I posti più a rischio
Negli Stati Uniti, le categorie più a rischio esposizione all’automazione sono gli impiegati d’ufficio, i lavoratori del settore legale e gli architetti e ingegneri. I mestieri meno esposti sono quelli legati alle costruzioni, alla pulizia e alla manuntenzione e quelli legati all’installazione.

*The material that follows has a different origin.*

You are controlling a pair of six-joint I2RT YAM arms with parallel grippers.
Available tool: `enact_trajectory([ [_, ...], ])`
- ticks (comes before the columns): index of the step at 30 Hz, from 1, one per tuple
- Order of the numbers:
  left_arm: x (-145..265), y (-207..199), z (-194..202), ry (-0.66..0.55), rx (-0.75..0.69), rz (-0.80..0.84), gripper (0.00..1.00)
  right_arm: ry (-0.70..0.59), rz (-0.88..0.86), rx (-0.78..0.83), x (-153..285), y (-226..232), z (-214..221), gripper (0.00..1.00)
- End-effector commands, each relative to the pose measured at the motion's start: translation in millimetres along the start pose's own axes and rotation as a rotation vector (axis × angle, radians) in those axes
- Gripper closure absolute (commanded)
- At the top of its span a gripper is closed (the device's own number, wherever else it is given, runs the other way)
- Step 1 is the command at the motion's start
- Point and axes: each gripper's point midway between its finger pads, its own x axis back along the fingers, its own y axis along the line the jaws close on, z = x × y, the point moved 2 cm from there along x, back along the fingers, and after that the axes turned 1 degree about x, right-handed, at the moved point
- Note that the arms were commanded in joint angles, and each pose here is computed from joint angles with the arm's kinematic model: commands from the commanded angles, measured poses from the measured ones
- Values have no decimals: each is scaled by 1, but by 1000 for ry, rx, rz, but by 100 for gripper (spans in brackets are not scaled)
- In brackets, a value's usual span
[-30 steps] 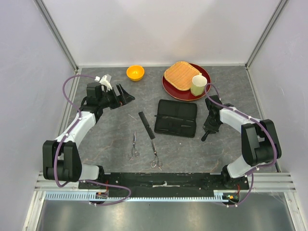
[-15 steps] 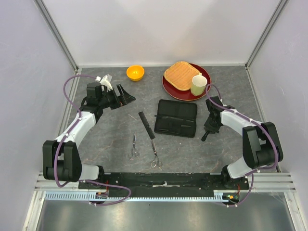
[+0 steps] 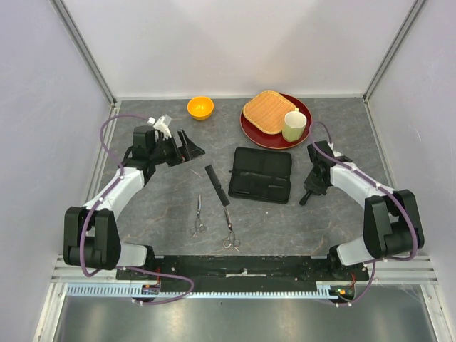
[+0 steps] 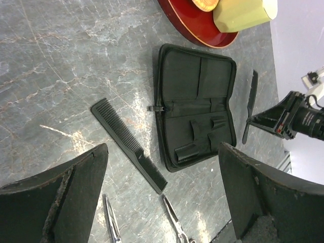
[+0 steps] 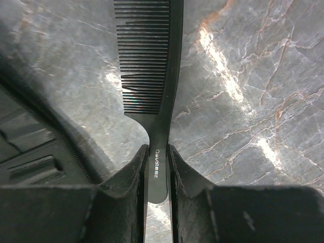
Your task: Sort the hair-cutting tools
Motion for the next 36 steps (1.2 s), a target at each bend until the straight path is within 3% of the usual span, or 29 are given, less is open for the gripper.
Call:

In Europa a rischiare di più (45% della forza lavoro dell’industria esposta all’automazione) sono gli impiegati amministrativi, i professionisti (35% della forza lavoro esposta) e i tecnici (31% della forza lavoro esposta).

Le opportunità
L’attenzione del report è rivolta soprattutto ai lavori “da scrivania”, poiché lo scenario di base non include la robotica potenziata dall’intelligenza artificiale. Nonostante questa “sostituzione occupazionale” il valore totale annuo dei beni e dei servizi prodotti a livello globale potrebbe aumentare del 7%. I benefici legati all’Ia potrebbero essere principalmente due: i dipendenti che rimarranno a ricoprire le rispettive posizioni impiegheranno il loro tempo per svolgere un lavoro più prezioso, mentre quelli che sono stati licenziati potrebbero essere assunti per occuparne di nuove create dal progresso.